Hem de böylesine hassas konularda…
Biz zamanında konulan bu isime alışmışız. Birdenbire değiştirilince yadırgamaya başladık. Düzgün bir iş yapılsaydı ‘’Sehven” açıklamalarına filan gerek kalmadan tabela oraya eski ismiyle asılsaydı daha iyi olmaz mıydı? İsim değiştirme konusuna yakın bir tarihten örnek vereyim. Ahmet AYTAR Meydanı’nın adı değiştirilmek istendi. Alanın isimi çok eskiden Cumhuriyet Meydanı’ymış ve kamuoyunda bu doğrultuda bir talep gelmişti. Belediye Başkanımız hemen gereğini yapmıştı. Ne oldu oranın adı Cumhuriyet Meydanı olunca, eski adı konulunca kıyamet mi koptu? Aksine hiçbir şey olmadı ve ne şiş yandı ne kebap. Onun için bu gibi konularda biraz dikkatli olalım dedikoduya meydan bırakmayalım.
***
KURT POLİTİKACI
Şehrin birinde Kurt bir politikacı varmış, yılların politikacısı tekrar adaylığı düşündüğü için gezmeye başlamış ve bir ara da gidip partisinde koltuğa oturup partililerle muhabbet etmiş. Konuşması bitince koltuktan kalkmak istemiş, ‘Hınk’ demiş kalkamamış bir ‘Hınk’ daha demiş yine kalkamamış ve tekrar bir ‘Hınk’ yok yine kalkamamış...
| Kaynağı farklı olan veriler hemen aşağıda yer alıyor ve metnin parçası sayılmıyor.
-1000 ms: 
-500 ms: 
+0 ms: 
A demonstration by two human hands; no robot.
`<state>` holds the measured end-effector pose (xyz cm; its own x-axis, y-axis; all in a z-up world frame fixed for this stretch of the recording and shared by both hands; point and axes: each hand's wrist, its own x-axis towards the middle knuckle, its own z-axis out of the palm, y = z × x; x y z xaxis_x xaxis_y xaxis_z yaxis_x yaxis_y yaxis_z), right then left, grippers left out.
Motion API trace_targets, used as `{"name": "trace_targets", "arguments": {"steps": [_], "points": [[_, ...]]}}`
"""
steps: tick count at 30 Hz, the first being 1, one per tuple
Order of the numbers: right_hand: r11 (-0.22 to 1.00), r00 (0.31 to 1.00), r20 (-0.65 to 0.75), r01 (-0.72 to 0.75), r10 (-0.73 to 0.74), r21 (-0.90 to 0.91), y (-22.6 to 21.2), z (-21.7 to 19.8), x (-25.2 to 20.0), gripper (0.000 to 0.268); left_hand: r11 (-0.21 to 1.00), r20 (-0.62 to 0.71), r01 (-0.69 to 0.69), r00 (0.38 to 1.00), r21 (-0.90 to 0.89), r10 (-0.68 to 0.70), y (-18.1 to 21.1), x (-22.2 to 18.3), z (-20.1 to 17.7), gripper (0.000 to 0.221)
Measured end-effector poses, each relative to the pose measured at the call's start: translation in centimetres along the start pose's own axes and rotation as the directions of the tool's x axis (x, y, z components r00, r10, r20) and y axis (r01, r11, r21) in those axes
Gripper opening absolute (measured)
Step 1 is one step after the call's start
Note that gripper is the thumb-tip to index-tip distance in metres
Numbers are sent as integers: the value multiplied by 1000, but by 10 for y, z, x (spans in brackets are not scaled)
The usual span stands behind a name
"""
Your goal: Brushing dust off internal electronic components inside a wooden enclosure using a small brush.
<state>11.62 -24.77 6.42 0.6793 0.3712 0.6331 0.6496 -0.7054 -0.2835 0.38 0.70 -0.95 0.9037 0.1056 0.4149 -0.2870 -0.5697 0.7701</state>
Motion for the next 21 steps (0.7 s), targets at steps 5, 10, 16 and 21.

Meğerse Kurt politikacı fıtık olmuş!
Daha kim fıtık etmiş bilin mi ama…
Demiş hele tutun beni kaldırın. Neyse kaldırmışlar. Bu arada bir tanesi Kurt politikacının kulağına eğilip, ‘’Başkanım ben diyim artık yeter, bak aday adaylarımızdan biri iyi bir rüzgâr yakalamış. Bu rüzgârın önüne çıkmasan iyi olmaz mı?’’ Demiş. Kurt politikacı ise konuşan arkadaşının omzuna şakadan iki üç yumruk sallayıp bak ben daha yumruk atabilim mesajı vermiş ve ertesi gün de birdenbire şehirden çekip gitmiş. Aday adaylığı için dönüp dönmeyeceği belli değilmiş.
***
DEPREM MÜZESİ
Elazığ Belediye Meclisi’nin aldığı bir kararla hemşerimiz jeolog, deprem bilimci ve akademisyen Prof. Dr. Naci GÖRÜR’ün adı bir caddeye verilecekmiş. Benim de bir tavsiyem olacak. Bu cadde üzerindeki bir bina ‘Deprem Müzesine çevrilse çok iyi olur. Yapılacak müzede Elazığ’da meydana gelen depremlerle ilgili fotoğraflar, yıkılan binaların enkazlarından alınan enkaz parçaları, çürük malzemeler, ölenlerin isimleri, çürük binalara sebep olanların isimleri, depremden sonra yapılan binaların mahallelerin fotoğrafları, depremin simgesi olmuş kişilerin isimleri. Bu binada sergilenirse hem gelecek nesillere aktarılır, hem de gidip gezenler bu olaylardan birer ders çıkarırlar. Daha yetkililer bu konuda ne düşünürler bilemem!